役目を放った脳は自然とそれを、その声を受け入れて――
(……わたしは、なにをすればいいのでしょうか?)
――落ちゆく瞼の最後に、そう、問いかけて。
誰かの声を、答えを待って。
眠りに落ちる、その寸前に。
「……雪」
ぽつり、と。
閉じた瞼の裏側に、しんしんと降り始め。
「……炎」
けれど落ちた先に燃える炎に、瞬く間に消え失せて。
「……痛み」
……小さな少年が、いっぱいの涙を浮かべて手を伸ばす。だから知らずにこの手は、真っ赤に濡れた小さな手でその手を掴もうとして――あともう少し、もう指先が触れる、そこで。
『……私は貴様を愛さない、絶対にだ』
(……っつ)
空を切った指先。向けられた、鈍く光る銃身。さらり流れた、漆黒の髪、軍服。無価値なものを見下すような、その眼鏡の奥でギラリ光る、切れ長の瞳。
けれど見たこともない誰かが浮かべたその瞳を向けられることが、たまらなく、たまらなく、たまらなく。
(……嫌です!)
たまらなく、嫌で、嫌で嫌で、嫌でしかなくて。辛くて、苦しくて、胸が切り裂かれそうなほどの激痛に見舞われて。声にならない声で、大声で、泣き叫んで。

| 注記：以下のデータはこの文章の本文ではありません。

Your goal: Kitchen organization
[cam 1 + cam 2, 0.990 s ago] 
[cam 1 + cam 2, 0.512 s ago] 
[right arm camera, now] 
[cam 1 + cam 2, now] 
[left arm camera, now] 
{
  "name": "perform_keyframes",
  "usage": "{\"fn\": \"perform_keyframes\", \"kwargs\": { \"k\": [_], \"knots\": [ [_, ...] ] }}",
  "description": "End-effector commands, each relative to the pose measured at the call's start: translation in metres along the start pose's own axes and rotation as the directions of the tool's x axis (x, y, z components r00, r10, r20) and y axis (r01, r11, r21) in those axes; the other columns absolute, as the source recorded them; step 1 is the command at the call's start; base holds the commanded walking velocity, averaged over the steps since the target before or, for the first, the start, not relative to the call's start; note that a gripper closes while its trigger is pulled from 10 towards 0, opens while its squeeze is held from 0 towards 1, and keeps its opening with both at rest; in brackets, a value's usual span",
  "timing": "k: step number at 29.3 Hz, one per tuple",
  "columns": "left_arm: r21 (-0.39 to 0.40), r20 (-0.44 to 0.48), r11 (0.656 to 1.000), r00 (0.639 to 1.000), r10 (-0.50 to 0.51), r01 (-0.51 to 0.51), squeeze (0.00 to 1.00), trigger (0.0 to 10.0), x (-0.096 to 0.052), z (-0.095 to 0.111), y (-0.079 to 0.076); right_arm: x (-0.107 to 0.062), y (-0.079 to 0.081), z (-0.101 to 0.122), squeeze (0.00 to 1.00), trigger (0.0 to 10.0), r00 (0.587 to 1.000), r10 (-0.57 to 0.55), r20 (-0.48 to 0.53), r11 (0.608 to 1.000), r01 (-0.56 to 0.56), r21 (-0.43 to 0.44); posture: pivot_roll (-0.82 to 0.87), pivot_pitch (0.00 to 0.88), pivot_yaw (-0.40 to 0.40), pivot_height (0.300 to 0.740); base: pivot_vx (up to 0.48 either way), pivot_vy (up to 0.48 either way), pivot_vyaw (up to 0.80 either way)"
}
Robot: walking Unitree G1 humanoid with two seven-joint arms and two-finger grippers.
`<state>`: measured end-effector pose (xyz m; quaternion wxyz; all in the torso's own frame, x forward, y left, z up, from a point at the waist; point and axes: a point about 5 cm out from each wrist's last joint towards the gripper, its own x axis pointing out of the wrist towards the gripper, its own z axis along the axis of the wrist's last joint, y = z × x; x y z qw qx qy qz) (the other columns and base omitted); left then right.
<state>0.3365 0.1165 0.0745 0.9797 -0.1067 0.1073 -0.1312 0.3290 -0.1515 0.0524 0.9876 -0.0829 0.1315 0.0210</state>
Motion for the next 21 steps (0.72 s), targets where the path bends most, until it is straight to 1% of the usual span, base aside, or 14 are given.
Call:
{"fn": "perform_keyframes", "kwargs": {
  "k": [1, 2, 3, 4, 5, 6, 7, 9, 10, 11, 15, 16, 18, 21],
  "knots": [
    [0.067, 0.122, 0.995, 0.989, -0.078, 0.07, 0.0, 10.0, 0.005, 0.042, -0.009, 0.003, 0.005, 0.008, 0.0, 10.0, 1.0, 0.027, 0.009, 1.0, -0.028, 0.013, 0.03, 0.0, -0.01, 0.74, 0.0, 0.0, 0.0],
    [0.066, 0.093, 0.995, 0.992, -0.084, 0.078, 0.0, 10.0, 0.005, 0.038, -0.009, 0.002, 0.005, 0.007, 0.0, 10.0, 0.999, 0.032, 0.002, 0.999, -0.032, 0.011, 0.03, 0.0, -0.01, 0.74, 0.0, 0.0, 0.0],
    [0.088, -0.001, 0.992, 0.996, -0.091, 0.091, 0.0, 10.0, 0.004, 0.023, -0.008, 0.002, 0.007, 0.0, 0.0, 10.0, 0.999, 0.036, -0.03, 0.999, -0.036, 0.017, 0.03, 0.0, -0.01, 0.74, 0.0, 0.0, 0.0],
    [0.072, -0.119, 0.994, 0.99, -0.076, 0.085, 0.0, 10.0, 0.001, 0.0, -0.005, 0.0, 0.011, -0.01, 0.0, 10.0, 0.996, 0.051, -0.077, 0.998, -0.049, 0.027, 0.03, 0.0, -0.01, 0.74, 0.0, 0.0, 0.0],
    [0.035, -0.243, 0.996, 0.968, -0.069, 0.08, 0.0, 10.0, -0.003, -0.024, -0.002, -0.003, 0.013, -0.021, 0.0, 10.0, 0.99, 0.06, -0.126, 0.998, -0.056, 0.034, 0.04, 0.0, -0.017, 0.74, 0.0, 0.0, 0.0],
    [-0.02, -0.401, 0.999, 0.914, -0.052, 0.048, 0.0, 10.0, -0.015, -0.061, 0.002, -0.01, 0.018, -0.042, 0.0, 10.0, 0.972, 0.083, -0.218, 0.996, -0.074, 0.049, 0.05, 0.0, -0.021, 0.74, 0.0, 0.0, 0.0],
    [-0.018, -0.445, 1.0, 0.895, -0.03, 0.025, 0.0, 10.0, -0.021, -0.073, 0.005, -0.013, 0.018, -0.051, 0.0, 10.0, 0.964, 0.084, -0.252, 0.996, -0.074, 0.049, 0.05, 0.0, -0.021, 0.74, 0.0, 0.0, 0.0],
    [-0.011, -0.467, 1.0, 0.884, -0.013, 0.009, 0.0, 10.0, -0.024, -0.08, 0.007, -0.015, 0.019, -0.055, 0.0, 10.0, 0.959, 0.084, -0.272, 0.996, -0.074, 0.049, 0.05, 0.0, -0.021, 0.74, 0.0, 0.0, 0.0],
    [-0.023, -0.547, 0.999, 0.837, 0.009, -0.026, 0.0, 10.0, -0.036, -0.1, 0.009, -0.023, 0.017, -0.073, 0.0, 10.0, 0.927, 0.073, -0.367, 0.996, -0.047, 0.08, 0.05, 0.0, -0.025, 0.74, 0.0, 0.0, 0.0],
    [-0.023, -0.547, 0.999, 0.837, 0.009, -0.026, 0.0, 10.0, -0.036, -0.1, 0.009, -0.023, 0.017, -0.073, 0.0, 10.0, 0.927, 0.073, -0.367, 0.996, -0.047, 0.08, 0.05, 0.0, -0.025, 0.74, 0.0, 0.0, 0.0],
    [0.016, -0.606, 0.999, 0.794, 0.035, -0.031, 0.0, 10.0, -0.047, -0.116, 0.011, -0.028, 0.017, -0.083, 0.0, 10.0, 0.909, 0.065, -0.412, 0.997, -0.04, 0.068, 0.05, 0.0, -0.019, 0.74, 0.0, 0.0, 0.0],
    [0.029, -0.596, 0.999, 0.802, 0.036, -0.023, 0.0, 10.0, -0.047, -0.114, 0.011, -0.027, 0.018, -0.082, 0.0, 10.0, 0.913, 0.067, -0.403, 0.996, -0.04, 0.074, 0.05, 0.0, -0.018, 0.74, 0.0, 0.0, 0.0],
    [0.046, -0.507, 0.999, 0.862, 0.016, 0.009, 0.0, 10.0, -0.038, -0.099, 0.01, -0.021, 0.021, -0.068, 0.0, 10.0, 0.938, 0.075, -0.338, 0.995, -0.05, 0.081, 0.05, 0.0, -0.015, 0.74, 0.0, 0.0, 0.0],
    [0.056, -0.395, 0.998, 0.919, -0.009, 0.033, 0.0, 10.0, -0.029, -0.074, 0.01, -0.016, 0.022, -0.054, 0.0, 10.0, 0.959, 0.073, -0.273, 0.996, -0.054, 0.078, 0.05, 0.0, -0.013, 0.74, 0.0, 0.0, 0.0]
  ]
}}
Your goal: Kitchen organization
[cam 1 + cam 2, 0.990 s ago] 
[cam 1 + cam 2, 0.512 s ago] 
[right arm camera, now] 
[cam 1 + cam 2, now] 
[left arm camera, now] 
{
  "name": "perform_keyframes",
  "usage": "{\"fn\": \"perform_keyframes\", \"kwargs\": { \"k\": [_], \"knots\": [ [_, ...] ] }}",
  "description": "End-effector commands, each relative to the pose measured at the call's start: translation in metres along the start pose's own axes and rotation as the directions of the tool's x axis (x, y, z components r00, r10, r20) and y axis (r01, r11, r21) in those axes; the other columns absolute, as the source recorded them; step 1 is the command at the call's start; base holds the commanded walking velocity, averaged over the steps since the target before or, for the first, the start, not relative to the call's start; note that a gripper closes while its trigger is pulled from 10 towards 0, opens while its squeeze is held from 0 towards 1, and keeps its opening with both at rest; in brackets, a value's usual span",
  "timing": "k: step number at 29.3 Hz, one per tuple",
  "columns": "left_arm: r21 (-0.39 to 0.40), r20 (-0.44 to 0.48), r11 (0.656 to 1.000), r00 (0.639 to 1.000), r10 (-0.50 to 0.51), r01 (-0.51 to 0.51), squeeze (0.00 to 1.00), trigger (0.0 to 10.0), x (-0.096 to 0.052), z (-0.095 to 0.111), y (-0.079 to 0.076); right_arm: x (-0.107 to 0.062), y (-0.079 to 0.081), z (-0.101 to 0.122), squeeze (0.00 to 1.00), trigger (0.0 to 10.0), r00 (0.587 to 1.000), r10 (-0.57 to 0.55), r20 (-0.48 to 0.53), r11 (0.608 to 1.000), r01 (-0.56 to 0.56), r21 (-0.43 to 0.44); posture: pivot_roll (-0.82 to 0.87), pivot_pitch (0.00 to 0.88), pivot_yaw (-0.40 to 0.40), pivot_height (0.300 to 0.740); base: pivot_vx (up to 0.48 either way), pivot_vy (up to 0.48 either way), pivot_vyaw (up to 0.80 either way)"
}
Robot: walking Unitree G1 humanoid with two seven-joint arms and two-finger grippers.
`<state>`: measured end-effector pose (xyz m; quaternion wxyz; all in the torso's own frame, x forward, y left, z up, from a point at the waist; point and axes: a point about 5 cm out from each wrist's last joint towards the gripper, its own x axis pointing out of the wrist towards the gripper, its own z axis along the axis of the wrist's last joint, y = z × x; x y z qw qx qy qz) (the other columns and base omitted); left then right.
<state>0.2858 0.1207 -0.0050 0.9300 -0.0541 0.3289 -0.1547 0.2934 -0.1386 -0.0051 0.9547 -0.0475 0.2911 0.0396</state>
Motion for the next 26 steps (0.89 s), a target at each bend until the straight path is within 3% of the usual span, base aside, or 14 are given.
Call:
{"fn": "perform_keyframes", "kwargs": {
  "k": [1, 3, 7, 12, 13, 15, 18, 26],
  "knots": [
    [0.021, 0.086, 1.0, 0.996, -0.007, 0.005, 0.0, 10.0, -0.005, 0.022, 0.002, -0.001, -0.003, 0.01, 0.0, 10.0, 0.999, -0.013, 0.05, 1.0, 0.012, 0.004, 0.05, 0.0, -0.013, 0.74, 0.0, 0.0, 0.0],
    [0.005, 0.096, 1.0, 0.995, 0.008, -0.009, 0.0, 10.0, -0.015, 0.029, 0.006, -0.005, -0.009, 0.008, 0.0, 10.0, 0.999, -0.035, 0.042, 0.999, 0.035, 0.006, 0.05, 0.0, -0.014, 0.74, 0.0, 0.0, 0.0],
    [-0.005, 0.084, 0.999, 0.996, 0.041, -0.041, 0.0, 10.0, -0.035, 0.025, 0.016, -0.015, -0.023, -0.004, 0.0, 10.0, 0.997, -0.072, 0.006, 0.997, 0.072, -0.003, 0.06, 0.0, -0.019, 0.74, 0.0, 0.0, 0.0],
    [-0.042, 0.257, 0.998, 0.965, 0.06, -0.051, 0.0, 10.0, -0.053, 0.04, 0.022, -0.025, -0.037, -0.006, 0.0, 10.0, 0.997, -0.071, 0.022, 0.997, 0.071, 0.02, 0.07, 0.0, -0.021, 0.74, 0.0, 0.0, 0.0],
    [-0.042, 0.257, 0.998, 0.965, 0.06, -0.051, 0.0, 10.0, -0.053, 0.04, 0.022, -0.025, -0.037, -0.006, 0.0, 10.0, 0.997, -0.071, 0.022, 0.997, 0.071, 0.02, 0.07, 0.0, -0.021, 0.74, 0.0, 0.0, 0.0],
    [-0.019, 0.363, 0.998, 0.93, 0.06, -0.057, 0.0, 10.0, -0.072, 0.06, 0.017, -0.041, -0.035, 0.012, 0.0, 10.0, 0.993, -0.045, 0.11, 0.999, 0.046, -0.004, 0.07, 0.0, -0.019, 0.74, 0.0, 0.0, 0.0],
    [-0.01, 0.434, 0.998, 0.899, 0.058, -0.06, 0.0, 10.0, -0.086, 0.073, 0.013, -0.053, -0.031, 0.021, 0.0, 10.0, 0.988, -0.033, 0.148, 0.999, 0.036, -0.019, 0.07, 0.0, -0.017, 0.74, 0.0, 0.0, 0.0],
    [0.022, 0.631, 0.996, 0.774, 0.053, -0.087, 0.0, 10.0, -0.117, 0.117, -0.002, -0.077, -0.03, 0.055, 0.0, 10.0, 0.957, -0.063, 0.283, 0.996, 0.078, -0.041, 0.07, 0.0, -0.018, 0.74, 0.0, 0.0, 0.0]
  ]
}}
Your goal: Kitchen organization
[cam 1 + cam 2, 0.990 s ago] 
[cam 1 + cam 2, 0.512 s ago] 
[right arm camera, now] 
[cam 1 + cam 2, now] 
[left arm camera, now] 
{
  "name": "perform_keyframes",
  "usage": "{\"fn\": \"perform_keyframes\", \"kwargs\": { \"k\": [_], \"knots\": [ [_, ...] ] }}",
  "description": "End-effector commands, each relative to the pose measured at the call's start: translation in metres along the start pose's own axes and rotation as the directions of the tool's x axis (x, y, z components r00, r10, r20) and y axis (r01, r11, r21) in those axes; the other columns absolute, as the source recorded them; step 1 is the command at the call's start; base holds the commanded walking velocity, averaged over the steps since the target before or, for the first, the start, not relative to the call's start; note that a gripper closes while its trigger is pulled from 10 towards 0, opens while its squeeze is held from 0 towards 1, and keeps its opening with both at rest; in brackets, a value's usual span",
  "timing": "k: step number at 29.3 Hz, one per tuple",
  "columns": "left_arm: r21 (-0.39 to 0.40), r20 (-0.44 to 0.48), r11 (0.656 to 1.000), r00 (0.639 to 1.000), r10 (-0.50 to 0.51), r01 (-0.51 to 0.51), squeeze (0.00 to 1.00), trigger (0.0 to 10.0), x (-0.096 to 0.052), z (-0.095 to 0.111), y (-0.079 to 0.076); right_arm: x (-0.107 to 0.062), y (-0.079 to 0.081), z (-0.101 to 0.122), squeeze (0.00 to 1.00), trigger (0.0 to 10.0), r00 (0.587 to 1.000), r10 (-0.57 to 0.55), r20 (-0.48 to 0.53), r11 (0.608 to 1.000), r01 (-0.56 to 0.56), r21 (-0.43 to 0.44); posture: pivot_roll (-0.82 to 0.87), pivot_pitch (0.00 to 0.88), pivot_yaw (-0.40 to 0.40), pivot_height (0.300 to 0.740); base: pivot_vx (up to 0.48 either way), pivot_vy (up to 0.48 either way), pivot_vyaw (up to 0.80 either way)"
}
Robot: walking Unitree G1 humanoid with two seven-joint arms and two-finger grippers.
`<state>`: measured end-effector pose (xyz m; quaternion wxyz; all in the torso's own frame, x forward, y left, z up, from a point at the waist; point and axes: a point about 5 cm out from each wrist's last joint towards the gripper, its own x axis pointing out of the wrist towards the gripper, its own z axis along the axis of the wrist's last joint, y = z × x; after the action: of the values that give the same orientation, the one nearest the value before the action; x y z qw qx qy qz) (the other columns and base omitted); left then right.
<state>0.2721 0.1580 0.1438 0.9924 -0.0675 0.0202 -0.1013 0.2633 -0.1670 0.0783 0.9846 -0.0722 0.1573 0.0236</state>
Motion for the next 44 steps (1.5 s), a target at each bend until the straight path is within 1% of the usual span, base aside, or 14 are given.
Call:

とっさにまた手を伸ばして、その痛みから逃れたくて、耐えれそうもない苦しみから救って欲しくて、だから、だから――
「……大丈夫よ」
――不意に伸ばされた、また違うその誰かの手を縋るように握り締めて。そして、何度も繰り返される「大丈夫」という甘い囁きに身を預ければ。
また、耳元から声がして。
「もう痛いのは、嫌でしょう? それはぜんぶぜんぶ、彼のせい。だから、リリィベル。あなたと彼で――」
――戦争をしましょう?
そんな言葉だけがやけにはっきりと耳に届きながら、また深い眠りに落ちてゆく。
――黒猫が、ニャアと鳴く。ひどく耳障りな鳴き声で、わたしは黒猫を蹴り飛ばす。